Data items
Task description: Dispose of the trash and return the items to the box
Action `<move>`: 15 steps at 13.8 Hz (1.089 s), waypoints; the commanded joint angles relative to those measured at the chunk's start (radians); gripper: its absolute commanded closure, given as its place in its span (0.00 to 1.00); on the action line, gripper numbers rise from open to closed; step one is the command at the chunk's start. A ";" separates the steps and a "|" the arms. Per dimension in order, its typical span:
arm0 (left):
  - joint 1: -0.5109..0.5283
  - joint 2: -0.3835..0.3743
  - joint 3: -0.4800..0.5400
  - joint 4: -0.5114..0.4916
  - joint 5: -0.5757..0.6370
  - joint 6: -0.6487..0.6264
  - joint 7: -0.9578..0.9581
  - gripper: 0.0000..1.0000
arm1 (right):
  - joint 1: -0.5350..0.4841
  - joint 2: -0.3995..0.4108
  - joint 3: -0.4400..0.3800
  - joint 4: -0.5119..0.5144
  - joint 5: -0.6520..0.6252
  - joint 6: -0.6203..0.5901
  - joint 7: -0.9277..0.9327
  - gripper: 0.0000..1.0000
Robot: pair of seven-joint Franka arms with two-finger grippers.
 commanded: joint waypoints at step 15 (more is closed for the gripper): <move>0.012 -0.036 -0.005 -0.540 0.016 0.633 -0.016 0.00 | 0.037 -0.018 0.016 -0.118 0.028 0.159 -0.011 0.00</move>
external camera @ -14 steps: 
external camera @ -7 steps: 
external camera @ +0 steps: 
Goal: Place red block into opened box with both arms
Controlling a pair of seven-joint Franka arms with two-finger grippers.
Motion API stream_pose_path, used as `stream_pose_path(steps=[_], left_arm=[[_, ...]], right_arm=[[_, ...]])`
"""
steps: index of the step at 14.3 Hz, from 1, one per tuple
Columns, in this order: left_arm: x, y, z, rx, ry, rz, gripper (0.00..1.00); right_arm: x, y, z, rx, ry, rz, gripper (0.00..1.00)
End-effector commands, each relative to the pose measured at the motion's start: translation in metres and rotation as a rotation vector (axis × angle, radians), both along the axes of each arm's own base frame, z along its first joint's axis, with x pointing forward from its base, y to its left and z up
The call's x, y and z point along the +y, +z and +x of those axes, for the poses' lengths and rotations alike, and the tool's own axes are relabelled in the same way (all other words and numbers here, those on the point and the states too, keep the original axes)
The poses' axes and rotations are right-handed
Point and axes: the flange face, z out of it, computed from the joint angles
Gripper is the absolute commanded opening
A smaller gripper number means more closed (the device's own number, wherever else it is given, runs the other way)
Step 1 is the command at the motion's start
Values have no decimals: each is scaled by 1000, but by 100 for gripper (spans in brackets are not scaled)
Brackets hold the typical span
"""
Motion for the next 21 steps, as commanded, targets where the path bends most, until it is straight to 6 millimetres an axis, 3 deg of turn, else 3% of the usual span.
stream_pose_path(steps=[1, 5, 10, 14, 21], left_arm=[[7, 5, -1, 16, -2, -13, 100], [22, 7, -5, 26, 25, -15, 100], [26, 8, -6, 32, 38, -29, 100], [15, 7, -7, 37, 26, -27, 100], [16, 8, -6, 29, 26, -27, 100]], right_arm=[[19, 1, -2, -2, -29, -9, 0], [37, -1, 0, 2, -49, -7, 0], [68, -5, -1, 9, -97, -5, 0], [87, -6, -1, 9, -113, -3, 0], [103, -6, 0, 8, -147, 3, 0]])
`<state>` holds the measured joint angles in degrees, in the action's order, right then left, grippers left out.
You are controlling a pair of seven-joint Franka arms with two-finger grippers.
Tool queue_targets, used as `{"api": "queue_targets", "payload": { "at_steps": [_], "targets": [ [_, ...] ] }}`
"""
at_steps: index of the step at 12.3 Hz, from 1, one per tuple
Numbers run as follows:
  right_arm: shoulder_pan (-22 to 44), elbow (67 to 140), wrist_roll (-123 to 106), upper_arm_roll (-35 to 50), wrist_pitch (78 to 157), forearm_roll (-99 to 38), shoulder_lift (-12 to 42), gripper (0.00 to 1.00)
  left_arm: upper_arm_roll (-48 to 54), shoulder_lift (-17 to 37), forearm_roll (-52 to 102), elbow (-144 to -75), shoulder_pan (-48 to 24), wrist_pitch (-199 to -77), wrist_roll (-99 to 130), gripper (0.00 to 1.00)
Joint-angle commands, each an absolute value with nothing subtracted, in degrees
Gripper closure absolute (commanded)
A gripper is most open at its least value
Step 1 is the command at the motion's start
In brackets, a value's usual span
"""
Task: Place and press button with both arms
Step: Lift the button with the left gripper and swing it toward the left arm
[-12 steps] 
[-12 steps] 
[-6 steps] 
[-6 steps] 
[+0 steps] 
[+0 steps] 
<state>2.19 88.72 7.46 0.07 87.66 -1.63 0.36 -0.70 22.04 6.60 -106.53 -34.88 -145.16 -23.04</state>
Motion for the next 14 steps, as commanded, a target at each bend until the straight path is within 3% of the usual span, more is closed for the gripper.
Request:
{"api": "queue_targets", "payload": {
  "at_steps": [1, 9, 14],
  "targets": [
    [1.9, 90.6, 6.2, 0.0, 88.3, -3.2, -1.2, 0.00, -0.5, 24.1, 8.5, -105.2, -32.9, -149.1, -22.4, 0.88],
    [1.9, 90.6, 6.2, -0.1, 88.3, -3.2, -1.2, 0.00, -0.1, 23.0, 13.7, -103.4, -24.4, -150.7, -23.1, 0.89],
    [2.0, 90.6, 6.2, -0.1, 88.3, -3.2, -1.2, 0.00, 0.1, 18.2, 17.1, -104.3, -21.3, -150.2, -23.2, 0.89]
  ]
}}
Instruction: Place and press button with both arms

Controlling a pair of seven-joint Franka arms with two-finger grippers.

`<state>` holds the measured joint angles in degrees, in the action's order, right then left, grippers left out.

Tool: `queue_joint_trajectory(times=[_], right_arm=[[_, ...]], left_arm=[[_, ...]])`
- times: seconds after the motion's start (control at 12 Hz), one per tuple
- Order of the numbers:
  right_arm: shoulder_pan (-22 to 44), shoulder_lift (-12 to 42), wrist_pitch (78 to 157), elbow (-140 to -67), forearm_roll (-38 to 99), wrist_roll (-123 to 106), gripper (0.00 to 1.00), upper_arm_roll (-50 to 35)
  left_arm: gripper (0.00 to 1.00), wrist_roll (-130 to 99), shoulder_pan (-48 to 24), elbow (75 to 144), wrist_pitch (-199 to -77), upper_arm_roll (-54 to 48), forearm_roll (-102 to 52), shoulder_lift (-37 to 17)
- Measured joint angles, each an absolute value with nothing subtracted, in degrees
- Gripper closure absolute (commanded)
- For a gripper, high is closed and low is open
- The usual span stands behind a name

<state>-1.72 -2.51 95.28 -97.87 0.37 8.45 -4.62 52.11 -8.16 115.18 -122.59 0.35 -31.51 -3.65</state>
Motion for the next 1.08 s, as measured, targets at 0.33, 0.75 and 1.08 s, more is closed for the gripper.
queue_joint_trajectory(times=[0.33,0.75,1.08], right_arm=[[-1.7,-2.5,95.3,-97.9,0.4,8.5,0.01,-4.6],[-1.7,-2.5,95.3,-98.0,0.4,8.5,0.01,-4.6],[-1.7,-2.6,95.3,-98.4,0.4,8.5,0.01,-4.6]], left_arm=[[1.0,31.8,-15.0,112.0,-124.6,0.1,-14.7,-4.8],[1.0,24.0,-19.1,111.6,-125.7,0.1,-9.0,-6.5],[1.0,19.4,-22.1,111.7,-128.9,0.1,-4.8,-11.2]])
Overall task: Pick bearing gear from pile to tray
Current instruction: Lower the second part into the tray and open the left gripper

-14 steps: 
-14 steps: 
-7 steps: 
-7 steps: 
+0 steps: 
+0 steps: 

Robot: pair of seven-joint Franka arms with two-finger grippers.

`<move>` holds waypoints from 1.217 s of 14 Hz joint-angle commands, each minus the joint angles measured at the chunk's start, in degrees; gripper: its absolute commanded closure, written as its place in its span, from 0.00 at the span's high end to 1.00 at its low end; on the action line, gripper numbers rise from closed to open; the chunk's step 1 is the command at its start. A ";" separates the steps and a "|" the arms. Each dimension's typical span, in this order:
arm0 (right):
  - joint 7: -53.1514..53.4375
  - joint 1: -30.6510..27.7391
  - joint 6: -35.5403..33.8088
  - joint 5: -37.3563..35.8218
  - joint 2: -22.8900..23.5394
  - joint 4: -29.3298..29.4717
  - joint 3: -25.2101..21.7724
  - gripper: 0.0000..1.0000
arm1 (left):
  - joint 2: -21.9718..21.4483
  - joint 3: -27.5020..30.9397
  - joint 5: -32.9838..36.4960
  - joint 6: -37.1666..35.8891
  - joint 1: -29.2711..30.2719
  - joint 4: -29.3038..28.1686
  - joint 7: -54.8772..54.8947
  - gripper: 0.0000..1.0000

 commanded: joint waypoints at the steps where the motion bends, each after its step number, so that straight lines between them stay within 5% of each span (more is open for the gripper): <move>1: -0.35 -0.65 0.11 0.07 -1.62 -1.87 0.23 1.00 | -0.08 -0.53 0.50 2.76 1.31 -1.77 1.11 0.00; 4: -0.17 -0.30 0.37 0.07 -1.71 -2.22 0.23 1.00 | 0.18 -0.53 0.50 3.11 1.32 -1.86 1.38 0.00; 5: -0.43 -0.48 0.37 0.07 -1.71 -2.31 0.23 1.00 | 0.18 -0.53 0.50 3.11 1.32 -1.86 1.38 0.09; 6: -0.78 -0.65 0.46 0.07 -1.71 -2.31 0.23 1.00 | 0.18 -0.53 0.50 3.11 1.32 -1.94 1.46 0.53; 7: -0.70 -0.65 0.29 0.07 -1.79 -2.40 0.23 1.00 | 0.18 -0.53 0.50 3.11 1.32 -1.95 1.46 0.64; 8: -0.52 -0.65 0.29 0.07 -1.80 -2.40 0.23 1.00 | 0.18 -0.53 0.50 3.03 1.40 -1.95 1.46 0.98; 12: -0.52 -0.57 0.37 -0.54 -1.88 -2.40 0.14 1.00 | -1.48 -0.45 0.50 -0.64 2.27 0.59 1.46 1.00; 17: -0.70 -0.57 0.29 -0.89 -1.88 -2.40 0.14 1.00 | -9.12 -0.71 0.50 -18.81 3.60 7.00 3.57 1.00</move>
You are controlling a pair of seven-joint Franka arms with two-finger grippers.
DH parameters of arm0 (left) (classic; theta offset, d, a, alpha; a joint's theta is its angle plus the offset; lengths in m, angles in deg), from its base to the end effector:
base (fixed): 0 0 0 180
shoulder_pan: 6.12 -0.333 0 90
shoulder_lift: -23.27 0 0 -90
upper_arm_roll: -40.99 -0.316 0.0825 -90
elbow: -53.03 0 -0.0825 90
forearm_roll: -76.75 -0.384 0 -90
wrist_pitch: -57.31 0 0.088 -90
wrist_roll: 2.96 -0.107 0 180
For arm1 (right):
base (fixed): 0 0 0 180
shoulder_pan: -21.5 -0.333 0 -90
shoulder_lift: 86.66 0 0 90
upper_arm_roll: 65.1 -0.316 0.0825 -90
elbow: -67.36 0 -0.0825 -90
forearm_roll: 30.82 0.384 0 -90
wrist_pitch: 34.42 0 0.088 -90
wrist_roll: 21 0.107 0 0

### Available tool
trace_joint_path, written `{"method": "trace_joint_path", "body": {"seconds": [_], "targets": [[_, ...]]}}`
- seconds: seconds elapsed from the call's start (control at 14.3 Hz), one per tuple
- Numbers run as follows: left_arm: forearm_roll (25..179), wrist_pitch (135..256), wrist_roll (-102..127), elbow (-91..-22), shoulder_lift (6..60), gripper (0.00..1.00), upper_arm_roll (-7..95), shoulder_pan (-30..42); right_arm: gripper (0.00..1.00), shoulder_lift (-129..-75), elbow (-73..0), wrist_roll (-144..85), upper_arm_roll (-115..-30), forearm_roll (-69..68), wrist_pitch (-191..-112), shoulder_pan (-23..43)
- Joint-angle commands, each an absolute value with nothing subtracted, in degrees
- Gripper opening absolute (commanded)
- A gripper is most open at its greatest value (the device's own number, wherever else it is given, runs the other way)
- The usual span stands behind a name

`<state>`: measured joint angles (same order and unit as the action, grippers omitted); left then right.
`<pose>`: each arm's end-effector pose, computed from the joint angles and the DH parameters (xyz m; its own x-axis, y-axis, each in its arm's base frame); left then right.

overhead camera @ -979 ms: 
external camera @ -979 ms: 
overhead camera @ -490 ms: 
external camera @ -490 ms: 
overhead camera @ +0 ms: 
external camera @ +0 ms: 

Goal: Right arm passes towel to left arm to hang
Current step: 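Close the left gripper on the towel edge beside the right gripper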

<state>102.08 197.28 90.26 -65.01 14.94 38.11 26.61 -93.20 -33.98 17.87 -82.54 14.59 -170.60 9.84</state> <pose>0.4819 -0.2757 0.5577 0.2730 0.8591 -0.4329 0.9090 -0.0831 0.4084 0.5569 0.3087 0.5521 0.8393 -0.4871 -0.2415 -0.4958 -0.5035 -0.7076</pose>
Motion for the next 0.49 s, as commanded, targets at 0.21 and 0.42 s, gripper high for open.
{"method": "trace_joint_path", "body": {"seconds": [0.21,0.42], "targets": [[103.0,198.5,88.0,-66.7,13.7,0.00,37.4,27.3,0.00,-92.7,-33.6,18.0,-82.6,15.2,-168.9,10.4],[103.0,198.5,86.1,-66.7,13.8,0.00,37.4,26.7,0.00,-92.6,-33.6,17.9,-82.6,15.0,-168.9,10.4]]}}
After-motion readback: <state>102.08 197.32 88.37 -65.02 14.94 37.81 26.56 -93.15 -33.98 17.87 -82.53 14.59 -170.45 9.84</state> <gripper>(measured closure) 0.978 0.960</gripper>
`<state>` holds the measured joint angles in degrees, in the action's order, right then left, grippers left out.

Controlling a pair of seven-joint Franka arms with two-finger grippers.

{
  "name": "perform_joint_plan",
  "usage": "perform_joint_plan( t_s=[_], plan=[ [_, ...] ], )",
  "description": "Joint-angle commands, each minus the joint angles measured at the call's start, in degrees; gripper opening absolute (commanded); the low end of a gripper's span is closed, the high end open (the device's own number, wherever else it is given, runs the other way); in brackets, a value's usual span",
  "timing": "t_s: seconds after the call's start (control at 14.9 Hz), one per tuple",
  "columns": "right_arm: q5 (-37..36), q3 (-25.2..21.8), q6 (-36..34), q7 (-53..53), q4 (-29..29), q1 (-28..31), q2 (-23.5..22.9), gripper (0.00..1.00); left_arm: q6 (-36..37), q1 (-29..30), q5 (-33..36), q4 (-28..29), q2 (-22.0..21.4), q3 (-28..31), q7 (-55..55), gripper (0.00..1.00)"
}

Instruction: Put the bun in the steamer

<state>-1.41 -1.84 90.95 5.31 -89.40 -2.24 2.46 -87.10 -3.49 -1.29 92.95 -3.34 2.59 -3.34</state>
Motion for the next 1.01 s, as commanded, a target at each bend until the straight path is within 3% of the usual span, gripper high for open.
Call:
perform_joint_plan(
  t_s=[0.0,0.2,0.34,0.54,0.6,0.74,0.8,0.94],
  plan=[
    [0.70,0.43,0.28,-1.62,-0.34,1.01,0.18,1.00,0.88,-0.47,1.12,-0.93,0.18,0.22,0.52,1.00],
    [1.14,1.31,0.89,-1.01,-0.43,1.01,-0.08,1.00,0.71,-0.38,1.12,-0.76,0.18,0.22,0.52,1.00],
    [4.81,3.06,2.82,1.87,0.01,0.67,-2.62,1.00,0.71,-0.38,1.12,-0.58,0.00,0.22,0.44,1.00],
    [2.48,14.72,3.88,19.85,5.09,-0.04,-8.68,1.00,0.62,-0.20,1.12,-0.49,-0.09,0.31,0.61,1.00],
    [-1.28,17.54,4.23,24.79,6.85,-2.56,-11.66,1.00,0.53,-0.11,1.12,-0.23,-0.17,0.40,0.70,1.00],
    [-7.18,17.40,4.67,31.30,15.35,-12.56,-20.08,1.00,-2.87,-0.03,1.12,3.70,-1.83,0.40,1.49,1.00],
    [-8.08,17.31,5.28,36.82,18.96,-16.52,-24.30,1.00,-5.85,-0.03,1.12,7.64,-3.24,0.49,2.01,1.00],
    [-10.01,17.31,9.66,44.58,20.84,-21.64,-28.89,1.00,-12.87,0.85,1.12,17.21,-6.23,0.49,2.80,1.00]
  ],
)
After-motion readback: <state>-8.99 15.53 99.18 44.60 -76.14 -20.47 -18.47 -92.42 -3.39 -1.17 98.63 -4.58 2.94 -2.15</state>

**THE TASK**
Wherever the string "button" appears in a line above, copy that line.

**ANSWER TO THE EXERCISE**
Task: Place and press button with both arms
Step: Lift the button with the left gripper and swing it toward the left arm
Instruction: Place and press button with both arms

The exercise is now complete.